**GOAL OF THE EXERCISE**
Which lines in the listing below contain the word "gripper"? Copy each one.

=== DATA EXCERPTS ===

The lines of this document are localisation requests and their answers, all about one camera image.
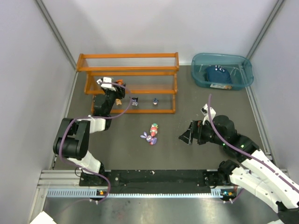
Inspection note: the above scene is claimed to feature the label card in tub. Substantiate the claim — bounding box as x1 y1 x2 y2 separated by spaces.
210 84 232 90

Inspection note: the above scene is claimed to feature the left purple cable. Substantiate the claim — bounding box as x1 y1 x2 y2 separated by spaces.
58 82 133 203

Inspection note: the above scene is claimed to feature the small blue shark toy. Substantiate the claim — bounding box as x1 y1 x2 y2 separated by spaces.
153 98 158 105

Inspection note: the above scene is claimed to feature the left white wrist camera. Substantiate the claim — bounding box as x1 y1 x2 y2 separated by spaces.
96 77 116 91

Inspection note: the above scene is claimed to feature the orange tiger toy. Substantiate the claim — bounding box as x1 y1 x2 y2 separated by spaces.
116 79 124 85

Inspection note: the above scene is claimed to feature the orange rabbit toy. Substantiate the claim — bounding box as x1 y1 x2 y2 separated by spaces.
115 99 122 105

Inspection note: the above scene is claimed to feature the grey slotted cable duct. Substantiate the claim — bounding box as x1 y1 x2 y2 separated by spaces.
47 189 223 198

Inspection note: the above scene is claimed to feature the purple cable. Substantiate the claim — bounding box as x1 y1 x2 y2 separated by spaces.
207 94 299 203
58 82 133 203

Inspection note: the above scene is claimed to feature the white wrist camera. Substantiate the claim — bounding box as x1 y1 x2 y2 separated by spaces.
96 77 116 91
201 104 216 124

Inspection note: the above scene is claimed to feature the black purple cat toy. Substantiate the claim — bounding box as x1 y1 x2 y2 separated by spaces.
131 98 138 106

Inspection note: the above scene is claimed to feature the red green carrot toy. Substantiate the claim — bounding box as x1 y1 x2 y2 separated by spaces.
150 123 158 137

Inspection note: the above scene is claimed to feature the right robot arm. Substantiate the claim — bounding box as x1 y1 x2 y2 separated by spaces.
179 115 299 224

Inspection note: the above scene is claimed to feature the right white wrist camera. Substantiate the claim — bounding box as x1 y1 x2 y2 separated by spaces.
201 104 216 124

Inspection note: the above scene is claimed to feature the teal plastic tub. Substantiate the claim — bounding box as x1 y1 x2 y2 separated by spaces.
191 53 254 91

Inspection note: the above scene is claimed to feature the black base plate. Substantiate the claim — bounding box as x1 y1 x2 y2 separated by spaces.
78 169 247 194

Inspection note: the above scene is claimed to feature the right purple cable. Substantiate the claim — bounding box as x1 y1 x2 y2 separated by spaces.
207 94 299 203

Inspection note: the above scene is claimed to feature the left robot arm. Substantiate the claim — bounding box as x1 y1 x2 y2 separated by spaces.
53 82 126 175

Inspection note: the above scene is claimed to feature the orange wooden shelf rack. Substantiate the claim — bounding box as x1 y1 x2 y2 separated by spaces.
76 52 179 114

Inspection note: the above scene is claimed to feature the purple bunny toy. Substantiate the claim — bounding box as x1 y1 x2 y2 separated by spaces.
140 132 157 145

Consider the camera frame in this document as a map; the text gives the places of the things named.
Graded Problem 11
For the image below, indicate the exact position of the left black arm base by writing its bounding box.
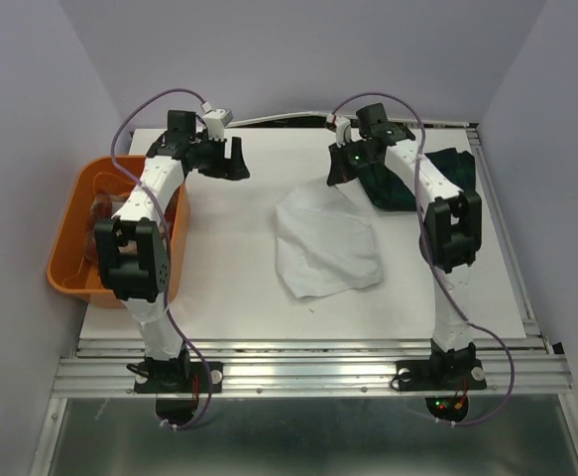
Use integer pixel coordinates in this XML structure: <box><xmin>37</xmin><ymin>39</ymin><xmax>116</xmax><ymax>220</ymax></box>
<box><xmin>126</xmin><ymin>361</ymin><xmax>224</xmax><ymax>431</ymax></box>

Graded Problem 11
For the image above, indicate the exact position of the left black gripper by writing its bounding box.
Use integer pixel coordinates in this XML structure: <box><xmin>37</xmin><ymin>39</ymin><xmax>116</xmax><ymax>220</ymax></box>
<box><xmin>189</xmin><ymin>132</ymin><xmax>249</xmax><ymax>181</ymax></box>

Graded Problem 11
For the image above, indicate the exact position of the green plaid skirt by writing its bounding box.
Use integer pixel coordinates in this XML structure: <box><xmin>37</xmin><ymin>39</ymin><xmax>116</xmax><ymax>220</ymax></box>
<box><xmin>357</xmin><ymin>144</ymin><xmax>477</xmax><ymax>212</ymax></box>

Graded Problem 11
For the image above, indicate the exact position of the aluminium rail frame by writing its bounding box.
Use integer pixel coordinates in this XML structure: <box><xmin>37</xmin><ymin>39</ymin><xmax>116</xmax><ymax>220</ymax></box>
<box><xmin>32</xmin><ymin>127</ymin><xmax>578</xmax><ymax>475</ymax></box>

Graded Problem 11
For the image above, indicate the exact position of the red plaid skirt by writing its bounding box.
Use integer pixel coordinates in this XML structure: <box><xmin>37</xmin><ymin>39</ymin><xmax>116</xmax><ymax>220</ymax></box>
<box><xmin>84</xmin><ymin>190</ymin><xmax>179</xmax><ymax>266</ymax></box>

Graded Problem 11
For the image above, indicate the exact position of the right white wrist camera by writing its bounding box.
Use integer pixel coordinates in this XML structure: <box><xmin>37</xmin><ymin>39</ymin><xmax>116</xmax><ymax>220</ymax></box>
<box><xmin>325</xmin><ymin>113</ymin><xmax>352</xmax><ymax>148</ymax></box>

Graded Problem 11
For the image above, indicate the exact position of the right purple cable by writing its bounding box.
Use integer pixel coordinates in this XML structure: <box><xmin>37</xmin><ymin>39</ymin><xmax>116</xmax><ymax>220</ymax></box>
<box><xmin>327</xmin><ymin>92</ymin><xmax>514</xmax><ymax>428</ymax></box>

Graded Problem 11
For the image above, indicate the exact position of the white garment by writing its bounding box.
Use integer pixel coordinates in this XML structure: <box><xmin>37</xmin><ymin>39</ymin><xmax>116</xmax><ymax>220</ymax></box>
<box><xmin>275</xmin><ymin>179</ymin><xmax>384</xmax><ymax>299</ymax></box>

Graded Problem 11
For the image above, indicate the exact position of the orange plastic bin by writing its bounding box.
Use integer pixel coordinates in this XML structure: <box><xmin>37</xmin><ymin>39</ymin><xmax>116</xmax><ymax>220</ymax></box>
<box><xmin>47</xmin><ymin>156</ymin><xmax>190</xmax><ymax>308</ymax></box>

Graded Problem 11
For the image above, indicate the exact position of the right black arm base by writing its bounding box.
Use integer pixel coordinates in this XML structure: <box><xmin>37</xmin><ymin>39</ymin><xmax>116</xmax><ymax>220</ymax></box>
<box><xmin>390</xmin><ymin>358</ymin><xmax>488</xmax><ymax>425</ymax></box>

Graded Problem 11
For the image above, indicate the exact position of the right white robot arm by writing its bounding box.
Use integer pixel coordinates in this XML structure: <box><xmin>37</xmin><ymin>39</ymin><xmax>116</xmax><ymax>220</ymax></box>
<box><xmin>325</xmin><ymin>103</ymin><xmax>482</xmax><ymax>387</ymax></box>

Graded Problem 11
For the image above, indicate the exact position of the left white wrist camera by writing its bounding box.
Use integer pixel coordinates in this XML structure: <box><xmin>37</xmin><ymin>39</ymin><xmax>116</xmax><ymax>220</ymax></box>
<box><xmin>202</xmin><ymin>108</ymin><xmax>233</xmax><ymax>141</ymax></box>

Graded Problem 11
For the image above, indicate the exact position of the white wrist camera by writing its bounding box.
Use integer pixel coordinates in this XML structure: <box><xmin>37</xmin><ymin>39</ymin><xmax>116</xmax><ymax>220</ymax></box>
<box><xmin>325</xmin><ymin>113</ymin><xmax>352</xmax><ymax>148</ymax></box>
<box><xmin>202</xmin><ymin>108</ymin><xmax>233</xmax><ymax>141</ymax></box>

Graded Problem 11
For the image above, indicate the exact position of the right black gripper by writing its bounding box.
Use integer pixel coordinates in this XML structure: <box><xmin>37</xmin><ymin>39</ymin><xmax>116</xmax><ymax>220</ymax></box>
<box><xmin>324</xmin><ymin>138</ymin><xmax>376</xmax><ymax>186</ymax></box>

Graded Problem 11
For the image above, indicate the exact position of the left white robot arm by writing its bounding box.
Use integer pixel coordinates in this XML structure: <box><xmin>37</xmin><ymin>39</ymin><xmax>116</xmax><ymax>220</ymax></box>
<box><xmin>94</xmin><ymin>106</ymin><xmax>250</xmax><ymax>391</ymax></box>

===

**WRITTEN RESPONSE**
For the image above, indicate the exact position of the left black gripper by writing its bounding box.
For the image above, indicate the exact position of the right black gripper by writing its bounding box.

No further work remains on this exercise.